(Exercise)
Provide only the number of lines below in which the string "shows" occurs.

(Stored items)

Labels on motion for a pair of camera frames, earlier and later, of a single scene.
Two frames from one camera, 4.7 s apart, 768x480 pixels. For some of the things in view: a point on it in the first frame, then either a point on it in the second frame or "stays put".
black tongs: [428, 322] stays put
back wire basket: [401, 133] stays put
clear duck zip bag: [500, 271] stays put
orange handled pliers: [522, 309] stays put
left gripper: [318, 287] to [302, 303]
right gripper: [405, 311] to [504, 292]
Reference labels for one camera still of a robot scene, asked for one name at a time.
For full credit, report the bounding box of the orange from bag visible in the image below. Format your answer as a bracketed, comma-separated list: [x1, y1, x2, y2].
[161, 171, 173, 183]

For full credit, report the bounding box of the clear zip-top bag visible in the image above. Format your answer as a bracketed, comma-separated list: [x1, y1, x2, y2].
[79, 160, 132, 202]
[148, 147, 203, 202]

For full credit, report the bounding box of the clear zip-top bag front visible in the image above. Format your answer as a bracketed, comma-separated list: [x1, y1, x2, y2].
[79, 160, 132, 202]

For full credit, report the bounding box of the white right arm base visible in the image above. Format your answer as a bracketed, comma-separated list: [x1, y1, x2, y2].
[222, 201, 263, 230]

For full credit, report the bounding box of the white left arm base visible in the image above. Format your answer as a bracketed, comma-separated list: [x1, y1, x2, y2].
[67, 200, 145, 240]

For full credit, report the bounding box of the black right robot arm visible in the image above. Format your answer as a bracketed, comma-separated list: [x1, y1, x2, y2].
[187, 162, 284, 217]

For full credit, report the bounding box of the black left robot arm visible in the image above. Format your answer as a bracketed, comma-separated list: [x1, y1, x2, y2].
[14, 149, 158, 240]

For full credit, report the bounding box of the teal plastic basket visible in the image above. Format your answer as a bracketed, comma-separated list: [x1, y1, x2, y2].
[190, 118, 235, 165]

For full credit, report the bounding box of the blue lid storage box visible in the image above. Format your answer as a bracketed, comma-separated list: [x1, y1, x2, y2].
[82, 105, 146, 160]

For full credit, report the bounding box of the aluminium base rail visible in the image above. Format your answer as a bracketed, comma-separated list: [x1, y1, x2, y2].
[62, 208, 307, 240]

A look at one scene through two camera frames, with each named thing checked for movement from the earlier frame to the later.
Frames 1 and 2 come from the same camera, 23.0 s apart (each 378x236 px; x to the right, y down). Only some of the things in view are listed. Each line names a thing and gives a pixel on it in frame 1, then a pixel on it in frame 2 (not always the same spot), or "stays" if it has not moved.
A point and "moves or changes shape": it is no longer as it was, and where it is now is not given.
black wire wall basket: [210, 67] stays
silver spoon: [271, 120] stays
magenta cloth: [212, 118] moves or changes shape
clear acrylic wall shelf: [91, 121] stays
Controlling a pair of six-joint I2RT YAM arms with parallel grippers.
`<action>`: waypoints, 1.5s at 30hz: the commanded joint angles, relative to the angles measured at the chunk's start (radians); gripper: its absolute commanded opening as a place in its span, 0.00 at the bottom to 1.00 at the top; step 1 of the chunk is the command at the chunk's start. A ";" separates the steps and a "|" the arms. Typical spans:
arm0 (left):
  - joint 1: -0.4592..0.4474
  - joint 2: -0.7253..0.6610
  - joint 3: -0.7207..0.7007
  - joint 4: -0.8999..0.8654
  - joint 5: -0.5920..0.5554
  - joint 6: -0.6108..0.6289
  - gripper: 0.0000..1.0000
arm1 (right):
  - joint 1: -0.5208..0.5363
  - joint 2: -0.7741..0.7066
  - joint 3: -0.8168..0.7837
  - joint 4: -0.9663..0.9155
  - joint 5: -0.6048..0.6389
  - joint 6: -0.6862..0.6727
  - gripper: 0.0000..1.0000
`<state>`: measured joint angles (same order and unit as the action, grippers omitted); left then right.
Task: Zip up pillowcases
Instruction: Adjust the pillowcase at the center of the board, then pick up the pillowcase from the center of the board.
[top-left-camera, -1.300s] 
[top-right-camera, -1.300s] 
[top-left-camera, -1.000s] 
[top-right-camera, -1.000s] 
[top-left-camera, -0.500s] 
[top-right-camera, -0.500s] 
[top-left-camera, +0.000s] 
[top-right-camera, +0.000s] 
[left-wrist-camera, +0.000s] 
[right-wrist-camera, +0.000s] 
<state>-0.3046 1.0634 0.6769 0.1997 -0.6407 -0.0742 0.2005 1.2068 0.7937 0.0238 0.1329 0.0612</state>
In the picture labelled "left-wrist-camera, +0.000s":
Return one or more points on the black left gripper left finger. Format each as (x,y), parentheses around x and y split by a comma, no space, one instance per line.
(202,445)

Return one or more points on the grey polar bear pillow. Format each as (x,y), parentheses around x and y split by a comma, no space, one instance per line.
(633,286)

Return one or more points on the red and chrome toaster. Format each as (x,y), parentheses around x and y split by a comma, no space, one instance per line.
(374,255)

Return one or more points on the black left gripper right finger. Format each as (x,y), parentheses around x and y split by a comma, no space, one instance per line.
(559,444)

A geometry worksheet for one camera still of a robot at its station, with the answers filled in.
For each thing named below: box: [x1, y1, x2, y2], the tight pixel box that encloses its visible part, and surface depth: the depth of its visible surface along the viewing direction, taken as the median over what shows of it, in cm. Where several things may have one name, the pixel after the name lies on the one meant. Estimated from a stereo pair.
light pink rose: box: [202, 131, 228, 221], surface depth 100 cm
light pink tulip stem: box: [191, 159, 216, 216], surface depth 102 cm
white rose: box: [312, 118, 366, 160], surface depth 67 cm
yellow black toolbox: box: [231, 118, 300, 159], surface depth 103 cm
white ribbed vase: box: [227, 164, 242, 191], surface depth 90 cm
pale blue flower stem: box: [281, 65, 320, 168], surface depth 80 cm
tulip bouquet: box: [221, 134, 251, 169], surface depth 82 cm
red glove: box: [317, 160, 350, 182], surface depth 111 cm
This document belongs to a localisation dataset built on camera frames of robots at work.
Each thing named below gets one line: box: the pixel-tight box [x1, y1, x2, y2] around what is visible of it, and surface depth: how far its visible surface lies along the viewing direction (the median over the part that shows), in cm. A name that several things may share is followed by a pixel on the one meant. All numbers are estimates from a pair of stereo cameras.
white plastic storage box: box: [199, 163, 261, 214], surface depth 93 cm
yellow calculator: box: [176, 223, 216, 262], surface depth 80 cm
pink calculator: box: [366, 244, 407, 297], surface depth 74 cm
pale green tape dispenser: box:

(Exercise response)
2